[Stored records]
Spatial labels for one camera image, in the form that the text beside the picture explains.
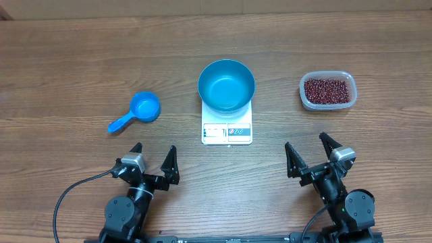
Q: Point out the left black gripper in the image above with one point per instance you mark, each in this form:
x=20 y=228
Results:
x=162 y=184

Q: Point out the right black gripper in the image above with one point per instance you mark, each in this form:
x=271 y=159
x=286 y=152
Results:
x=296 y=167

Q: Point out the white digital kitchen scale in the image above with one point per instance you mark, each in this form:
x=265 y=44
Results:
x=227 y=128

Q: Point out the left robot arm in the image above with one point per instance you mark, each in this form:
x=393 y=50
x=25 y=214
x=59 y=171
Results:
x=125 y=215

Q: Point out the blue plastic scoop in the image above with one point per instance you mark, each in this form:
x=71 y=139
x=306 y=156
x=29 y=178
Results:
x=144 y=106

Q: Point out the clear plastic container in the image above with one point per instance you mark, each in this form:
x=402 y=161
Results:
x=333 y=75

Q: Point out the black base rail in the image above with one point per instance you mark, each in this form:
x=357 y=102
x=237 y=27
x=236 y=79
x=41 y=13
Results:
x=233 y=239

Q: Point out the teal bowl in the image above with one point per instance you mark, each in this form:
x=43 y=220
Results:
x=226 y=86

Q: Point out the red beans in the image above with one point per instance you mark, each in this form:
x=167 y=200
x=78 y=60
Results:
x=326 y=91

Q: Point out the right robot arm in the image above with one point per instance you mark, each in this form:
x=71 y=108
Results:
x=351 y=213

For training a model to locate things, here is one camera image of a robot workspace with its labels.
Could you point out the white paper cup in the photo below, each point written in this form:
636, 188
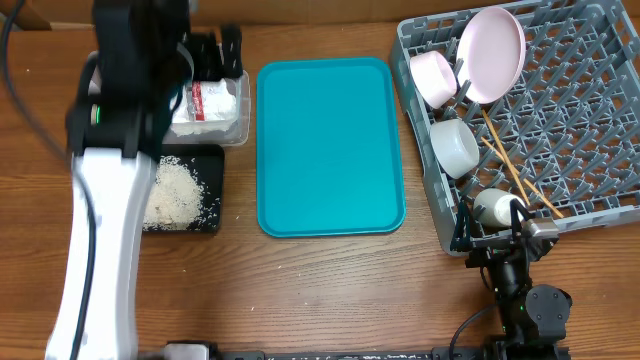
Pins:
492, 207

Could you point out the red snack wrapper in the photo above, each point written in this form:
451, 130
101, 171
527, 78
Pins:
197, 101

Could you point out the wooden chopstick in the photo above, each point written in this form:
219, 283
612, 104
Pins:
505, 156
528, 183

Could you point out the clear plastic bin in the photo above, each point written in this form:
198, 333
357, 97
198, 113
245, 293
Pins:
236, 135

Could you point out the teal plastic tray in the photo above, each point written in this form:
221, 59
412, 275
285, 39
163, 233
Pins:
328, 157

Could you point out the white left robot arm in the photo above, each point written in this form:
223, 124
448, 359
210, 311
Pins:
136, 88

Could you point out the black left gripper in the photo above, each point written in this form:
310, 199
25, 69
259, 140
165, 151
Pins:
211, 67

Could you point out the white napkin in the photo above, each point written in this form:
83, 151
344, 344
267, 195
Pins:
220, 106

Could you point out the white round plate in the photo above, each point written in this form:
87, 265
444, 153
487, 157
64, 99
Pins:
492, 48

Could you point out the pile of rice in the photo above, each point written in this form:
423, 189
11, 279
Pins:
177, 201

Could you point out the black rail at table edge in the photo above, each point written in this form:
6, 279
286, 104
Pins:
209, 350

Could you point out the black tray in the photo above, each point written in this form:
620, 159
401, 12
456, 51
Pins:
209, 162

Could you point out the pink bowl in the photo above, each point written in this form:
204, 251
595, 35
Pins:
433, 78

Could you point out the grey dishwasher rack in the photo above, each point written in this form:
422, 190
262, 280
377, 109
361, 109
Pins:
570, 124

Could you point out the grey-green bowl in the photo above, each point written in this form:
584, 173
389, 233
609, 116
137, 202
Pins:
455, 147

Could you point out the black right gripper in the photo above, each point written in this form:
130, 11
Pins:
487, 251

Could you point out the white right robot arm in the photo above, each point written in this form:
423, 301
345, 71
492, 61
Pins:
533, 317

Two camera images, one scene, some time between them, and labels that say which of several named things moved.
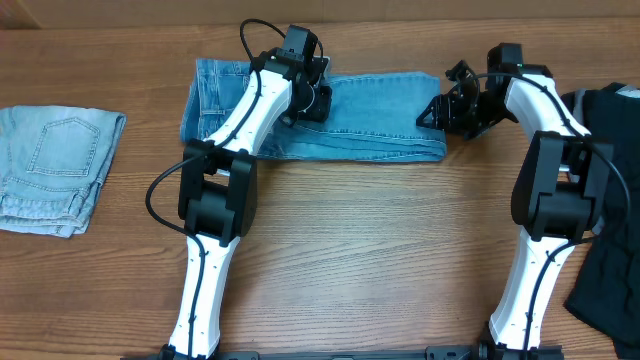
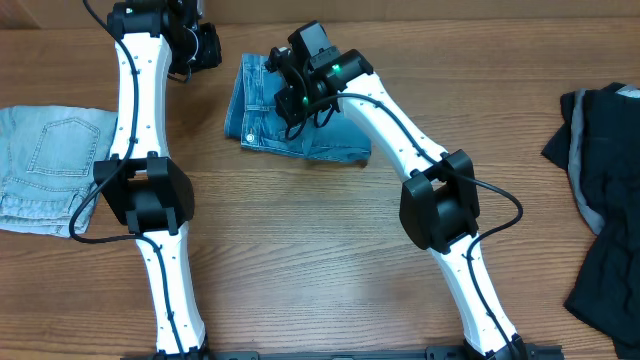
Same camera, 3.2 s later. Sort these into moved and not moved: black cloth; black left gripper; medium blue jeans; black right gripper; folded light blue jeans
Moved: black left gripper; black right gripper; medium blue jeans
Not moved: folded light blue jeans; black cloth
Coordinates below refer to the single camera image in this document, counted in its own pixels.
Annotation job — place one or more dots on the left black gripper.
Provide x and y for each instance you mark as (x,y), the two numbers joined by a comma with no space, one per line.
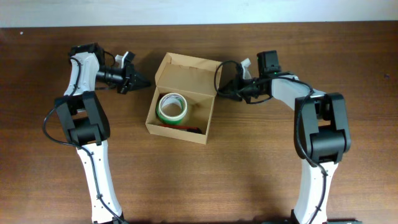
(130,78)

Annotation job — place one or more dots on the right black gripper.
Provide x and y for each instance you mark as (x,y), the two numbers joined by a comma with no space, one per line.
(240,94)

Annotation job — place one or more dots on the beige masking tape roll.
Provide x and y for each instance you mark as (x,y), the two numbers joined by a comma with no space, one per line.
(173,99)

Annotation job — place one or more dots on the green tape roll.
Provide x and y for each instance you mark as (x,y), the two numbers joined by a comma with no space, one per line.
(172,114)

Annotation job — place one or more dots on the cardboard box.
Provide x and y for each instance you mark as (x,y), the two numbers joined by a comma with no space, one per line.
(196,80)

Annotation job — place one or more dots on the orange utility knife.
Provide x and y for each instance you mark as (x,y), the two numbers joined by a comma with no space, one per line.
(183,128)

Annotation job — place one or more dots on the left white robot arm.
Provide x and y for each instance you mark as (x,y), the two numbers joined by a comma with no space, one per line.
(85,123)

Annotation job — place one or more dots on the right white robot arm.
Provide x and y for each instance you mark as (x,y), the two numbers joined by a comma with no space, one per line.
(321,130)

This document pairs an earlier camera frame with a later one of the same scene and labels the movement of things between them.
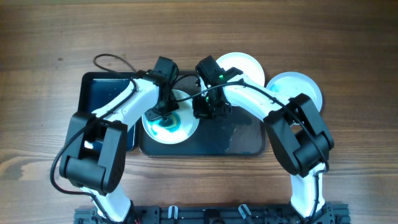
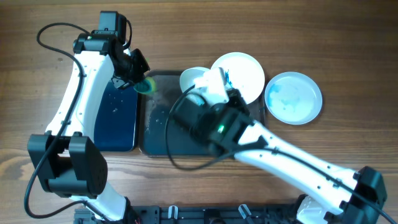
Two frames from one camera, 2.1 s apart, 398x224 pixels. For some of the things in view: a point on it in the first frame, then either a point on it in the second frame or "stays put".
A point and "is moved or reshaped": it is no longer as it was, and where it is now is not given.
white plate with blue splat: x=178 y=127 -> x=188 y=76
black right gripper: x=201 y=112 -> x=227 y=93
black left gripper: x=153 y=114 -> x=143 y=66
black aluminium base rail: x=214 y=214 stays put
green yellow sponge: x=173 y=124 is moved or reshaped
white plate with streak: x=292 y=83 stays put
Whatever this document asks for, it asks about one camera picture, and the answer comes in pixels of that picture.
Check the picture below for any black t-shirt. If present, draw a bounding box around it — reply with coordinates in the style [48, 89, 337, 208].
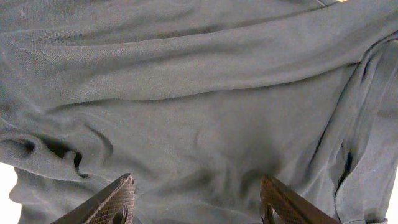
[1, 0, 397, 223]

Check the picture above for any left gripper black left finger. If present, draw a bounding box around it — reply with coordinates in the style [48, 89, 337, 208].
[52, 173, 135, 224]

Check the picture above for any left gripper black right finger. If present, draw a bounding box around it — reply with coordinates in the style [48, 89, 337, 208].
[260, 175, 340, 224]

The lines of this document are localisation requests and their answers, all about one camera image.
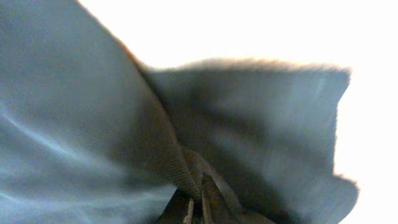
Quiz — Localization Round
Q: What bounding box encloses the black t-shirt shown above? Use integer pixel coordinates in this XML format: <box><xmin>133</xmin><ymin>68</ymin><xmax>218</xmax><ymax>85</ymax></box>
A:
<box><xmin>1</xmin><ymin>1</ymin><xmax>358</xmax><ymax>223</ymax></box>

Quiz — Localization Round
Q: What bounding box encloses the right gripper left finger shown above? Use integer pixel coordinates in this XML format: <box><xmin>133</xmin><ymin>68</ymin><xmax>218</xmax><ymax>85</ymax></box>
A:
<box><xmin>155</xmin><ymin>189</ymin><xmax>194</xmax><ymax>224</ymax></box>

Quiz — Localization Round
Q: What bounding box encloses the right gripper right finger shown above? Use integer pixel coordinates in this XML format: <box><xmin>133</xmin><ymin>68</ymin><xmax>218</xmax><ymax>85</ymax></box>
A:
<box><xmin>201</xmin><ymin>173</ymin><xmax>239</xmax><ymax>224</ymax></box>

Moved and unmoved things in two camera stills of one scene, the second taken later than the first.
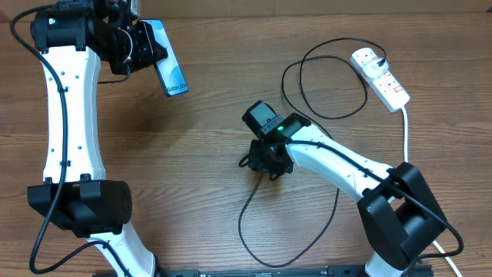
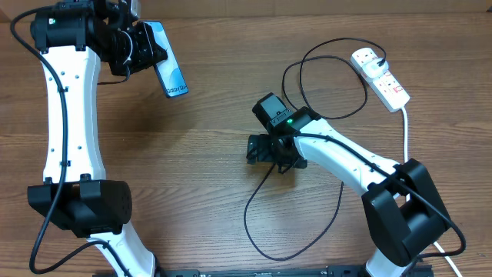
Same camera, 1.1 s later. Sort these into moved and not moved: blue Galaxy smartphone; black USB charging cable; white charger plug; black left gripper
Moved: black USB charging cable
Not moved: black left gripper; white charger plug; blue Galaxy smartphone

§ Directions
Please print the lines above word for word, starting at the one with "This document pairs" and ending at the one with "black right gripper: x=201", both included, and without any picture.

§ Exercise response
This document pairs an earlier camera frame with a later one of the same scene and labels the movement of things between them.
Two frames from one camera, 2.1 s apart, 398x224 pixels. For some of the things in view: a point on it in the first frame, then either a point on it in the second frame or "stays put".
A point and "is moved or reshaped": it is no longer as it was, and where it is now is not given.
white plate with blue splat: x=178 y=127 -> x=188 y=76
black right gripper: x=201 y=112 -> x=227 y=93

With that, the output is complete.